Rodriguez throws everything he can think of into his extremely gory exploitation spoof, and it's a good time. But, as with so much of his work, Planet Terror is as slipshod and overwrought as it is gleefully malign. It's a lot of fun, but weightless—three stars.
Tarantino, on the other hand, for my money, delivers one of his best films—an unpopular opinion, to be sure, but every subsequent viewing for me only confirms this view. In form, Death Proof is a car horror/serial killer-cum-rape revenge exploitation flick.

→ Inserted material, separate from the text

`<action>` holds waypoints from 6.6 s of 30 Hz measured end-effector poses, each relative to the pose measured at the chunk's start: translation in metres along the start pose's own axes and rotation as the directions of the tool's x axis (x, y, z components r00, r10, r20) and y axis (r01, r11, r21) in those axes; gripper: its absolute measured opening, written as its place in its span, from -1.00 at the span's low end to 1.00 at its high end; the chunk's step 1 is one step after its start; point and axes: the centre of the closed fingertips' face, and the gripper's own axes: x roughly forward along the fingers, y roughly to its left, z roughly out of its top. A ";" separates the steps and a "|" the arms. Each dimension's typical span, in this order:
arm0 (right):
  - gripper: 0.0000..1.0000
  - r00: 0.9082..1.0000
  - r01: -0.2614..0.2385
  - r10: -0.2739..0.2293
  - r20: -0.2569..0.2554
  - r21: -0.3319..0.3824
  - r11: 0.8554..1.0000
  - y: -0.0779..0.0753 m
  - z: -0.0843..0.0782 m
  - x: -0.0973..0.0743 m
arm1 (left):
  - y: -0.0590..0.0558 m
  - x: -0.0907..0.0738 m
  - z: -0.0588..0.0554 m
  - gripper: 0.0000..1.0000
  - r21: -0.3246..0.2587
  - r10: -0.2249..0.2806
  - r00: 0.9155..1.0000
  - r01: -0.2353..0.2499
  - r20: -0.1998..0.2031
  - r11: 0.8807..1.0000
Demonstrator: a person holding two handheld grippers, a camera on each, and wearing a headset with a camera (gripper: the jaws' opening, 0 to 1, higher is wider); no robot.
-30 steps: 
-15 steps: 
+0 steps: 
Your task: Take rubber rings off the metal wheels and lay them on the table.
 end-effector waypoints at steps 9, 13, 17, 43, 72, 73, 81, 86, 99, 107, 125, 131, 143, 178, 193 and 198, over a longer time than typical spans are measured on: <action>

Functionally, however, Tarantino delivers a Bechdel-acing, feminist thriller, full of his trademark loquacity, bravura directing and at least seven sharply differentiated women whose greatest delight is each other's friendship—five stars.
The slow-burn, talky setups to each half of Death Proof helps the film pay off tremendously, in the first section in a nauseating death by stunt car sequence and in the second section in what is arguably the greatest car chase in film history. Between Planet Terror and Death Proof a meta-argument about new-school and old-school filmmaking takes place. Terror's funny, but absurdly over-the-top effects, is contrasted with Proof's literally strapping one of its characters to the hood of a speeding muscle car (stuntwoman Zoe Bell, playing herself), while said car is repeatedly smashed by another speeding muscle car. The scene is gut-wrenching, heart-in-throat action, earned all the more because we have gotten to know Zoe Bell and understand that she's really doing the stunt.
On this viewing, though, I found myself paying even closer attention to the relationships between the women, which are as joyous, fraught and complex as any real women's friendships. Yes, the dialogue is stylized, heightened, but Tarantino's genius here lies in his creation of friendship dialects that feel exclusive, unique and authentic, even if we don't catch everything at first—because we are not in the circle yet.
In a way, it's because he is not tackling an Important Topic here that the film feels so fresh and buoyant. It's not Quentin vs. the Nazis or Quentin vs. Slavery or Quentin's ultimate statement on Hong Kong cinema. It's Quentin's Women—always his downtime subject anyway—and they are thrillingly alive.